Showing posts with label LinkedIn. Show all posts
Showing posts with label LinkedIn. Show all posts

Friday, April 27, 2012

The Canonical Me

Image: ©Marvel Comics
What is the optimal web page to use as your canonical link? Which one best represents you when sharing to others?

First impressions do count. Currently I am presenting a broad spread of online initial impressions. I have been thinking about how best to manage, streamline and rationalise these.

My thinking has always been that this blog functions as my canonical page. My personalised URL aidenkenny.me already points here. However it is important to regularly question my assumptions and correct course accordingly. Online conventions and mores never stand still. Eight years later, is a blog still the best front door into my online presence?

The common failing of all blogs (implicit in their structure) is that anyone arriving here for the first time is faced with the topmost entry of an eight-year stack of content. Depending on the nature of the particular post, the overall nature and intent of this blog is not always going to be as clear as it ought to be. There is no top-level overview or effective introduction. If this blog were not to serve as my default destination page in future, what are my alternative options?

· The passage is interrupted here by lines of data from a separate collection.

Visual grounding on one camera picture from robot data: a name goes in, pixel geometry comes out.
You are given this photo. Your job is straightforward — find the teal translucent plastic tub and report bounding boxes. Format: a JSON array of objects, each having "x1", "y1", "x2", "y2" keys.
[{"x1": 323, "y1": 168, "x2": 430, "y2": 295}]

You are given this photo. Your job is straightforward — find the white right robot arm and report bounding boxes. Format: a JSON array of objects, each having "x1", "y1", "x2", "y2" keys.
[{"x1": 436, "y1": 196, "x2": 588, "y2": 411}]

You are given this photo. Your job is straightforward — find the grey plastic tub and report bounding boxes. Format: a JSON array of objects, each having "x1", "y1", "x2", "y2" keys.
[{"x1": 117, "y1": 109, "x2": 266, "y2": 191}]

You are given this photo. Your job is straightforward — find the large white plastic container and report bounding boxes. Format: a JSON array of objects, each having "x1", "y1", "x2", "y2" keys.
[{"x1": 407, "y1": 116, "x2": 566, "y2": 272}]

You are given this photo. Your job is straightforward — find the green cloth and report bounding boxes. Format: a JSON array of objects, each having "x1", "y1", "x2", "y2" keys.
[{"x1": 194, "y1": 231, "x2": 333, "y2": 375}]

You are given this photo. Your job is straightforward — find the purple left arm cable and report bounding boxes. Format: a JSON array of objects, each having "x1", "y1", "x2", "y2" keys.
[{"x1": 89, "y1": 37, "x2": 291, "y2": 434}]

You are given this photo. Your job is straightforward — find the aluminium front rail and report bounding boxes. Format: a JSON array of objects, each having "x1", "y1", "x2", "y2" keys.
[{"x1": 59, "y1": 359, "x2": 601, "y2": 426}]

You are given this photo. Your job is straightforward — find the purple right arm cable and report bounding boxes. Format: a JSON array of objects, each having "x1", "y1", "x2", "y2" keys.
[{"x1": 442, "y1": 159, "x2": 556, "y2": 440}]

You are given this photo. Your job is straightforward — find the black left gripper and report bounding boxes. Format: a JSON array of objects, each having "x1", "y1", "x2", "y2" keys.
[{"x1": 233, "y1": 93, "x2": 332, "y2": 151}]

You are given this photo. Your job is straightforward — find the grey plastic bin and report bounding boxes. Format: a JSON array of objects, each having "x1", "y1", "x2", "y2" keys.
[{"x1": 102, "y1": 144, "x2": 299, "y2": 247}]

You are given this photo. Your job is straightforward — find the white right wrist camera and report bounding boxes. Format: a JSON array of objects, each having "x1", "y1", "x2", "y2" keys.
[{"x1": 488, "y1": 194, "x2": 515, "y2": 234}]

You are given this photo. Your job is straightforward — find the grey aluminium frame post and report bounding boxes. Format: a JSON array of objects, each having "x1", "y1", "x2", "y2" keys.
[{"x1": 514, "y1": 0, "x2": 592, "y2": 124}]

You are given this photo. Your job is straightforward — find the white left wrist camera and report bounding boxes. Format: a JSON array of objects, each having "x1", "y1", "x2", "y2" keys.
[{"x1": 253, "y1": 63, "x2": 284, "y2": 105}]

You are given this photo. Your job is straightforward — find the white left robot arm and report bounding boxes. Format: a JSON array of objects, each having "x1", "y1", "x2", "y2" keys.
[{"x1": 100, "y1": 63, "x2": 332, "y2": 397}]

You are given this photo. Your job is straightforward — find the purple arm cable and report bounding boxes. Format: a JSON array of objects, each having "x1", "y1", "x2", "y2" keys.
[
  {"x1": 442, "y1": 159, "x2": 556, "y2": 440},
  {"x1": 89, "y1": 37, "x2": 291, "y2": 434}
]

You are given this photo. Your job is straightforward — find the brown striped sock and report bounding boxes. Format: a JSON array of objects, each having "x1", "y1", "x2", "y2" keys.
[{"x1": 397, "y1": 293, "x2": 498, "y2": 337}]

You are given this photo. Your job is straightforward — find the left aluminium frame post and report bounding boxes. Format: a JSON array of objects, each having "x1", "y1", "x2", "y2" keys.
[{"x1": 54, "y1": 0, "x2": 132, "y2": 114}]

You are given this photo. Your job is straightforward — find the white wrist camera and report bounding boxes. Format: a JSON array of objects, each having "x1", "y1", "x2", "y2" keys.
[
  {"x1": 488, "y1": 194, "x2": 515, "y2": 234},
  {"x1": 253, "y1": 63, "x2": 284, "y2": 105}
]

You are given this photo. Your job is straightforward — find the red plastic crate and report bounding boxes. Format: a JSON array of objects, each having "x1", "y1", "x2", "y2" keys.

The About.Me service attempts to address this issue, providing one simple landing page that contextualises and links to most of my online presences, Indeed my About.Me page is still the only link that I use in my Gmail footer. That page does update with my various feeds, but it has always seemed underwhelming to me for unquantifiable reasons. Most tellingly, I keep intending to go over there and freshen up the visuals and rewrite my bio, but I can never find any compelling reason to do so.

In many ways my Facebook page has become my most active and up-to-date web page. If only in aggregate because so many of my other web services log their activity into my Facebook feed. Even though it is pretty difficult to encounter someone without a Facebook account these days I am not comfortable putting that forward as my canonical page. I have never set out to accumulate a comprehensive collection of Facebook acquaintances, so the reach of my Facebook Friends List is not that broad.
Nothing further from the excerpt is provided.